Een alternatieve wijze voor de formulering van de beslissingsregel kan worden bekomen door gebruik te maken van een kritieke waarde. In plaats van \(p\)-waarden, kan de beslissingsregel geschreven worden in termen van de teststatistiek. Bij gebruik van \(p\)-waarden bepaalt \(p=\alpha\) de grens. Een \(p\)-waarde van \(\alpha\) schrijven we als
\[p=\text{P}_0 \left[ T \leq t \right]=\alpha.\]Dat is exact de definitie van het het \(\alpha\)-percentiel van de distributie van \(T\). In het voorbeeld is de nuldistributie \(t_{n-1}\).
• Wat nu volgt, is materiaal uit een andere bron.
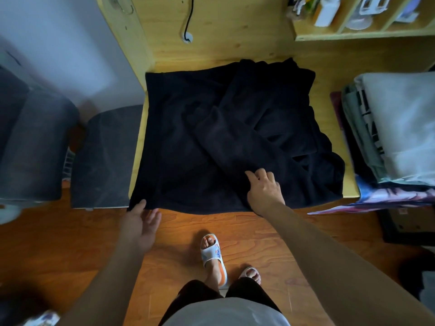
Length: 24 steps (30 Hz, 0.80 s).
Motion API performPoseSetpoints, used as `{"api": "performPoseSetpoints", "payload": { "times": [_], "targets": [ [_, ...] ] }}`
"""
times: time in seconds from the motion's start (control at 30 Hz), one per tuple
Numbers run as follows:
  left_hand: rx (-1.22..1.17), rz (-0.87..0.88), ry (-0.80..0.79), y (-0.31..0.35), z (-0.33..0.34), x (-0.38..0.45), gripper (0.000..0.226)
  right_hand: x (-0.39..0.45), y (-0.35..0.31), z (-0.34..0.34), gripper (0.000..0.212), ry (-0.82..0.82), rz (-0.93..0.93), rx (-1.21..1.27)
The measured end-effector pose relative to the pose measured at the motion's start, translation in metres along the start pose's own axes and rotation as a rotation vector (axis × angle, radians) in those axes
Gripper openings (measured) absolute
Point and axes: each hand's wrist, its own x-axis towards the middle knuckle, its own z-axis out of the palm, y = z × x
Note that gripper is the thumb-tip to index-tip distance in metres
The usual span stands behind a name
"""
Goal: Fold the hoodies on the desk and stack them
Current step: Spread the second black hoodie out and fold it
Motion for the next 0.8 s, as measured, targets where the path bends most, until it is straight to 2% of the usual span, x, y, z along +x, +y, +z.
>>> {"api": "performPoseSetpoints", "payload": {
  "times": [0.07,0.17,0.3,0.37,0.43,0.5,0.53,0.63,0.67,0.7,0.73,0.8],
  "targets": [
    [0.022,-0.062,-0.052,-0.009,0.006,-0.004,0.039,0.004,0.0,-0.002,0.054,0.018,0.008,0.033],
    [0.154,-0.096,-0.119,-0.024,0.018,-0.006,0.05,0.002,0.006,0.0,0.04,0.039,-0.011,0.087],
    [0.174,-0.103,-0.074,-0.028,0.027,-0.009,0.049,-0.001,0.008,-0.001,0.06,-0.023,-0.033,0.032],
    [0.102,-0.108,-0.016,-0.027,0.022,-0.005,0.05,0.0,0.009,-0.002,0.044,-0.025,-0.016,0.073],
    [0.058,-0.119,0.026,-0.025,0.017,-0.004,0.05,-0.012,0.013,0.0,0.02,0.09,-0.038,0.158],
    [0.02,-0.127,-0.008,-0.026,0.016,-0.009,0.047,-0.042,0.022,0.009,0.011,0.226,0.013,0.276],
    [0.012,-0.123,-0.029,-0.026,0.017,-0.012,0.045,-0.06,0.029,0.015,0.011,0.27,0.152,0.391],
    [0.004,-0.081,-0.051,-0.03,0.019,-0.014,0.042,-0.097,0.06,0.035,0.02,0.254,0.882,0.822],
    [0.009,-0.071,-0.047,-0.031,0.019,-0.014,0.043,-0.099,0.069,0.037,0.025,0.229,1.052,1.009],
    [0.017,-0.067,-0.041,-0.032,0.02,-0.014,0.045,-0.095,0.077,0.037,0.03,0.203,1.134,1.235],
    [0.027,-0.066,-0.027,-0.032,0.02,-0.013,0.046,-0.089,0.084,0.033,0.036,0.184,1.133,1.503],
    [0.066,-0.064,-0.002,-0.033,0.021,-0.013,0.045,-0.073,0.097,0.019,0.051,0.138,0.986,1.976]
  ]
}}
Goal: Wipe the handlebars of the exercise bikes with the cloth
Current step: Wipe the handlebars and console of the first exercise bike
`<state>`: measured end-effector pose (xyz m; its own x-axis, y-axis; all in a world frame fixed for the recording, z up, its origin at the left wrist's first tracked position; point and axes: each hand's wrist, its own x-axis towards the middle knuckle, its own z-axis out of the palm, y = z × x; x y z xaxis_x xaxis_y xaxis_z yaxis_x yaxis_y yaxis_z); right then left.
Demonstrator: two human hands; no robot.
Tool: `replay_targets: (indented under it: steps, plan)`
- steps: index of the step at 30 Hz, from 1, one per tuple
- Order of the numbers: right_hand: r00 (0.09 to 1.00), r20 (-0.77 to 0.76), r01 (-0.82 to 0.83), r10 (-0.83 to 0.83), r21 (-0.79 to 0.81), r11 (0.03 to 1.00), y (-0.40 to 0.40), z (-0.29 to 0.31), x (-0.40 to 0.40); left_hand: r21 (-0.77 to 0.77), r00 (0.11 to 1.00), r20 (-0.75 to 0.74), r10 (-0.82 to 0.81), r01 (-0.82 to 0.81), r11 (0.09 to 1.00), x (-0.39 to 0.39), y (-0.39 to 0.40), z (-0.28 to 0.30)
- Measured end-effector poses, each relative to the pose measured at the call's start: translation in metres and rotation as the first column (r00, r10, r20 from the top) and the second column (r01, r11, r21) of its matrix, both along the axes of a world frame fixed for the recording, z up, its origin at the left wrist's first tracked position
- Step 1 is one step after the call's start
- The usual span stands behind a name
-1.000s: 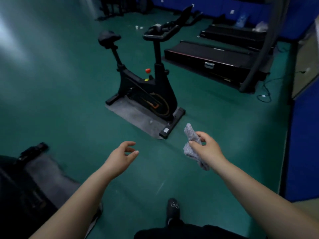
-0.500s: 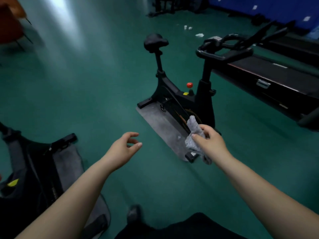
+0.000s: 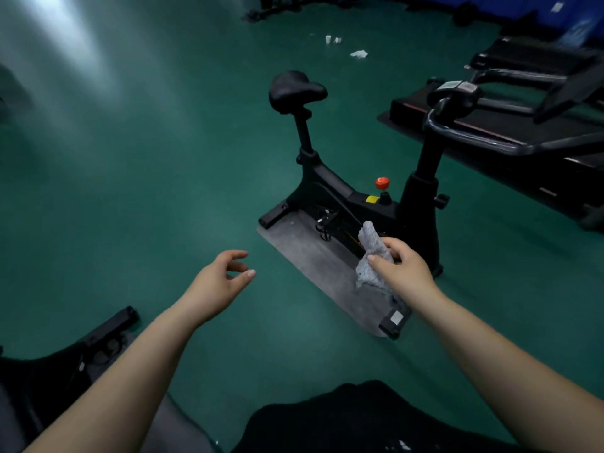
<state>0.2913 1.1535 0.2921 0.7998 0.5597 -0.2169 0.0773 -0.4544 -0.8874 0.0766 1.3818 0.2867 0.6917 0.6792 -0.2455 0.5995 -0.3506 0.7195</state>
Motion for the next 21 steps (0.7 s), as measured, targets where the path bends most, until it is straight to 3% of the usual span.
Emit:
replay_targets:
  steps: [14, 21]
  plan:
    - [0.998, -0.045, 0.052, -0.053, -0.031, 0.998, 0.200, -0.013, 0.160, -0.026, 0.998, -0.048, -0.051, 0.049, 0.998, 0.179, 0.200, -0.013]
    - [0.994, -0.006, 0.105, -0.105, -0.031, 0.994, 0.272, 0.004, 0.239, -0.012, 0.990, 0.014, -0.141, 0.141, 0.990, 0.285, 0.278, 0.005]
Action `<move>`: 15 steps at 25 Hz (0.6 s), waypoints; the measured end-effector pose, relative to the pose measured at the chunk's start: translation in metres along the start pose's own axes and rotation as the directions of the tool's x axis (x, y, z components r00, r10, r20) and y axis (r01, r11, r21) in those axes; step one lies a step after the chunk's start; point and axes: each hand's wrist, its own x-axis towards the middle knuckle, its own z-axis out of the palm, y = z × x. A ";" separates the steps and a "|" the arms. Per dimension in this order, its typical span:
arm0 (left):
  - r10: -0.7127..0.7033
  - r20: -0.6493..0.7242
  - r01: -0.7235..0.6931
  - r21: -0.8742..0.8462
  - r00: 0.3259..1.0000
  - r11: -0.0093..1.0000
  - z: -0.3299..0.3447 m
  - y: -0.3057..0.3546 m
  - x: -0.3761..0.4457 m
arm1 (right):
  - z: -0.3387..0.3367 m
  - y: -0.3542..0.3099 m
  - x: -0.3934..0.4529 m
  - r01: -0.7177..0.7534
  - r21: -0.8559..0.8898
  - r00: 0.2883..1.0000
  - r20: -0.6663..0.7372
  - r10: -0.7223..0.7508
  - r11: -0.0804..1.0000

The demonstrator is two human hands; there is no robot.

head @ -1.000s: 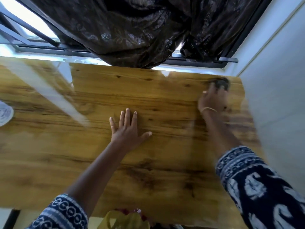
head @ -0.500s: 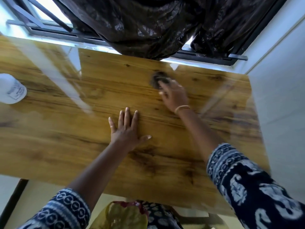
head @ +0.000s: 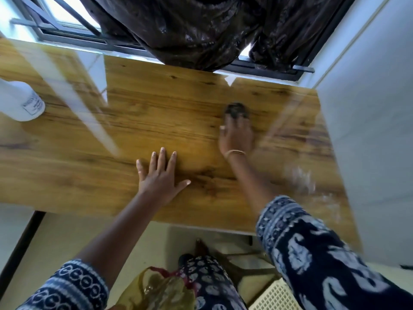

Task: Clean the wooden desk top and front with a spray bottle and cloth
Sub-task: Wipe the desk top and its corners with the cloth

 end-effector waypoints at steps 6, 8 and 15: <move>-0.017 0.033 0.017 0.012 0.999 1.000 0.021 -0.019 -0.067 | 0.009 -0.091 -0.081 0.641 0.130 0.721 0.236 -0.652 0.756; -0.007 0.046 0.008 -0.008 0.999 1.000 0.024 -0.014 -0.077 | 0.000 -0.051 -0.083 0.519 0.061 0.834 0.181 -0.520 0.853; 0.108 0.079 -0.106 -0.027 0.991 0.994 0.028 0.040 -0.084 | -0.069 0.150 -0.106 -0.252 -0.086 0.968 0.001 0.253 0.964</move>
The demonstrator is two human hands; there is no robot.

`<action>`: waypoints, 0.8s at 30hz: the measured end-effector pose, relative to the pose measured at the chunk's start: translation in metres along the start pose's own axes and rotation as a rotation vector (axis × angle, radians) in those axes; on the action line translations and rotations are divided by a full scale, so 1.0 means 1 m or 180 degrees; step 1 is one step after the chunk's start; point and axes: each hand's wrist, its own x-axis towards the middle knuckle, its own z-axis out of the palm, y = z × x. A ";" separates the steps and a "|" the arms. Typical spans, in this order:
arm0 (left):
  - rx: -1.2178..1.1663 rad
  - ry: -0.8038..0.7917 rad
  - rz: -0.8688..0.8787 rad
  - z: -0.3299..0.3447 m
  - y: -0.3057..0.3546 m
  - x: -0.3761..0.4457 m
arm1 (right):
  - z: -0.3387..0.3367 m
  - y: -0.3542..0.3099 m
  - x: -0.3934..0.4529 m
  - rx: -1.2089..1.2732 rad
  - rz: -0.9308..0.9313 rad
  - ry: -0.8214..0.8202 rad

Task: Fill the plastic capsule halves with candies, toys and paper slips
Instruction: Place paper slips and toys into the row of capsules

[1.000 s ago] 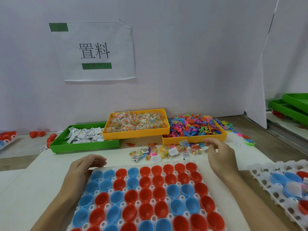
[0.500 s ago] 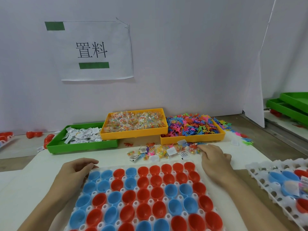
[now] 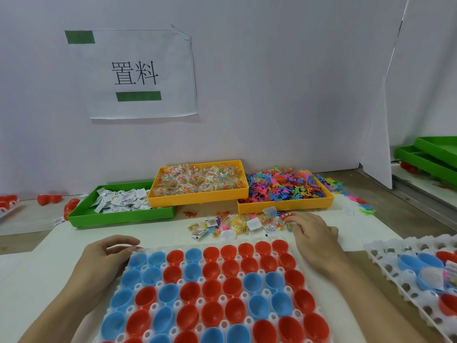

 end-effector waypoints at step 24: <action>-0.0299 0.0603 0.0145 0.027 0.015 -0.009 | -0.006 -0.007 -0.005 0.0189 0.0083 0.0238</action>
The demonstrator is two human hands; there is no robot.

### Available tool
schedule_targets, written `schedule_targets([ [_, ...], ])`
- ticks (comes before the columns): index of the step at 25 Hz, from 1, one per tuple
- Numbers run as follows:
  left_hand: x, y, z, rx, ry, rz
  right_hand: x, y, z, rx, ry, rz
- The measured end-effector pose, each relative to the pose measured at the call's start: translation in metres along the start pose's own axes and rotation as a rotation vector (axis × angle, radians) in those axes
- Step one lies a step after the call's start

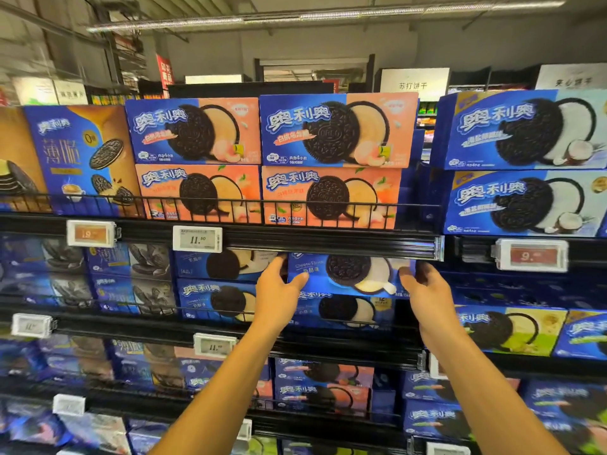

Dus,
\[\text{P}_0\left[T\leq -t_{n-1;\alpha}\right]=\alpha.\]De beslissingsregel mag dus ook geschreven worden als
\[\begin{eqnarray*} \text{als } & t< -t_{n-1;\alpha} & \text{ dan verwerp }H_0\text{ en besluit }H_1 \\ \text{als } & t\geq -t_{n-1;\alpha} & \text{ dan aanvaard }H_0. \end{eqnarray*}\]Het percentiel \(t_{n-1;\alpha}\) dat de drempelwaarde vormt in de beslissingsregel wordt in deze context de kritieke waarde op het \(5\%\) significantieniveau genoemd. De beslissingsregel waarbij de geobserveerde \(t\) vergeleken wordt met een kritieke waarde is minder algemeen geformuleerd dan deze gebruik makend van de \(p\)-waarde omdat het expliciet gebruik maakt van de nuldistributie die van teststatistiek tot teststatistiek, of zelfs van dataset tot dataset kan variƫren.
De begrippen p-waarde, kritieke waarde, significantie-niveau, verwerpings- en aanvaardingsregio worden weergegeven in Figuur 21.